____ RECORDS FOR THIS TASK

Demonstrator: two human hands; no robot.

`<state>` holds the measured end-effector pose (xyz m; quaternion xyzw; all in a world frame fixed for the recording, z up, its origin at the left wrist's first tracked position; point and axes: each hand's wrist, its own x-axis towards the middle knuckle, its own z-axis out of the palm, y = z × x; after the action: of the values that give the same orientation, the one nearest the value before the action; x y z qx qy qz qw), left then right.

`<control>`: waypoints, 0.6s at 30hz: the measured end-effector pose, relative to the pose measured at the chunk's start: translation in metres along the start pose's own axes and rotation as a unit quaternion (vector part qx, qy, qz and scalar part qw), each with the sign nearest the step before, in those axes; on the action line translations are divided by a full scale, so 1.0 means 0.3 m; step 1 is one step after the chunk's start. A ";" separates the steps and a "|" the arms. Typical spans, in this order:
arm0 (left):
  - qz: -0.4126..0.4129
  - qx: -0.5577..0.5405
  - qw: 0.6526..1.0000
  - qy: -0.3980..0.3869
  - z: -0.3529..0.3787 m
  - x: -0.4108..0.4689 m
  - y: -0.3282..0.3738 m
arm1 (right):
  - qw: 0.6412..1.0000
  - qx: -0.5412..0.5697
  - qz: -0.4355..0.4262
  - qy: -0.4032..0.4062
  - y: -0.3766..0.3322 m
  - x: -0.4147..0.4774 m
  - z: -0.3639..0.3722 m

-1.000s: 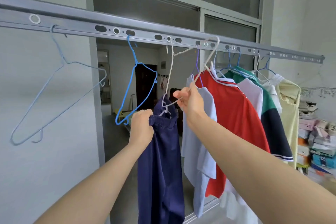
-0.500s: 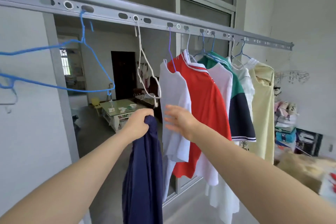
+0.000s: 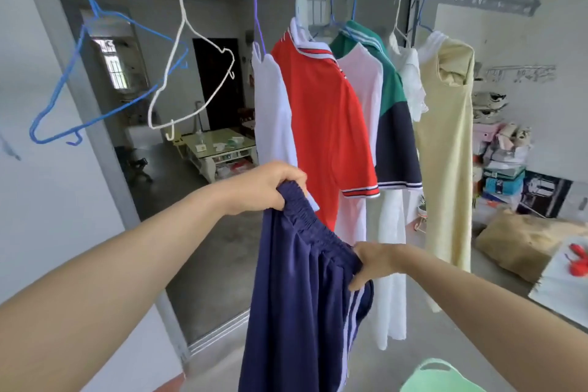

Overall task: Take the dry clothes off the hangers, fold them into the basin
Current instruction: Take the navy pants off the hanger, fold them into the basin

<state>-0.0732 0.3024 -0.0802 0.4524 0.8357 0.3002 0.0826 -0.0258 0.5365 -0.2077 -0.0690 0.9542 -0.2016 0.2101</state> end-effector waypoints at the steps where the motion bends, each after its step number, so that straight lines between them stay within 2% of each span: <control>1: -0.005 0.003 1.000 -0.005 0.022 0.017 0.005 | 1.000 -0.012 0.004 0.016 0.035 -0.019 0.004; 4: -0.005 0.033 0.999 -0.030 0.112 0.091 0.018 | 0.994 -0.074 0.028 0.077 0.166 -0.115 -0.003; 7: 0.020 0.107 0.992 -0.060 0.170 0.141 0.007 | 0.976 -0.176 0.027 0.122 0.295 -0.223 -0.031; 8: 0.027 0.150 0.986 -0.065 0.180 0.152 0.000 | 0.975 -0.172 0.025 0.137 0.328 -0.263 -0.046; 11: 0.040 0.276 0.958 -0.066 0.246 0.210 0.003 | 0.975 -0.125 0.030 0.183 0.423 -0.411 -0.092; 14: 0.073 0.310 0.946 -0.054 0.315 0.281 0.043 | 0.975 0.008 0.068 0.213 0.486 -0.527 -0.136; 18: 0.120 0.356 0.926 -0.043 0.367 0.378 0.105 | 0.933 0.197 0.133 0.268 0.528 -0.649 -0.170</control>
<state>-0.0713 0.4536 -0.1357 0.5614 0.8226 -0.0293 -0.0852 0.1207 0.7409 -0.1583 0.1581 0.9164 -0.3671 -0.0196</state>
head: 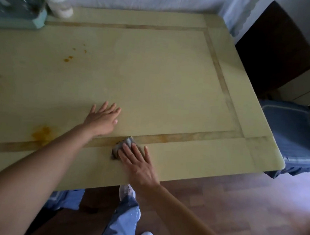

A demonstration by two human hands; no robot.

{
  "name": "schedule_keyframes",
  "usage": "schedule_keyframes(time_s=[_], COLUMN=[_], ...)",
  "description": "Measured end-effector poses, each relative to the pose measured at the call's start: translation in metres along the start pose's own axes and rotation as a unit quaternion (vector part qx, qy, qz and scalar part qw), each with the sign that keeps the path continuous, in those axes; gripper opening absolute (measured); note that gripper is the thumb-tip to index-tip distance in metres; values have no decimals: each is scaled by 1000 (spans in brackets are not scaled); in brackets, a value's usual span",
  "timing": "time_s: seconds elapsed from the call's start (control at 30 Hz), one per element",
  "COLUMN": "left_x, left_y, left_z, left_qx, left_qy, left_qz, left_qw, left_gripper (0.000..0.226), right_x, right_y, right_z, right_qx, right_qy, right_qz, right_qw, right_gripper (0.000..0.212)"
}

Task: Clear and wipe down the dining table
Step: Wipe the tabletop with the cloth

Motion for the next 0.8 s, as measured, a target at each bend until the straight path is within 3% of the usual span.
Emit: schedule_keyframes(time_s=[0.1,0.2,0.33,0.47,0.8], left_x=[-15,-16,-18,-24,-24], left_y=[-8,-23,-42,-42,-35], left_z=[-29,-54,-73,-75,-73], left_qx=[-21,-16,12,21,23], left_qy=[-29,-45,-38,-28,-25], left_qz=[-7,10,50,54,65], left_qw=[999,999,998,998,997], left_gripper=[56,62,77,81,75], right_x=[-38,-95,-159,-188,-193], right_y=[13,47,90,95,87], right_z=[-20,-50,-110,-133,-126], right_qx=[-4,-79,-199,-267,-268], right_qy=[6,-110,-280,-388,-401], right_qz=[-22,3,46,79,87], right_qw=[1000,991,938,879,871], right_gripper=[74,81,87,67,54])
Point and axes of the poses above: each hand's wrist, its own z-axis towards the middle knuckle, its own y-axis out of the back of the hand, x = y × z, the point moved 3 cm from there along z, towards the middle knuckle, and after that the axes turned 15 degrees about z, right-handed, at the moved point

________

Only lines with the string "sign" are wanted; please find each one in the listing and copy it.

`<control>`: waypoints, 0.6s at 30hz: the measured end-effector pose, relative to the pose measured at the chunk's start: translation in metres along the start pose's own axes and rotation as a unit quaternion (vector part qx, qy, qz and scalar part qw), each with the sign nearest the step before, in those axes; on the action line translations are divided by a full scale, so 1.0 means 0.3 m; step 1 is one step after the chunk's start. A ";" separates the steps and a "|" the arms. Typical spans, in this order:
  "description": "Measured end-effector poses, each relative to the pose measured at the call's start: translation in metres along the start pose's own axes and rotation as a unit quaternion (vector part qx, qy, qz and scalar part qw), each with the sign that keeps the path continuous, in those axes; gripper opening absolute (measured); note that gripper is the thumb-tip to index-tip distance in metres; values have no decimals: each is scaled by 1000 (spans in brackets are not scaled); in brackets, a value's usual span",

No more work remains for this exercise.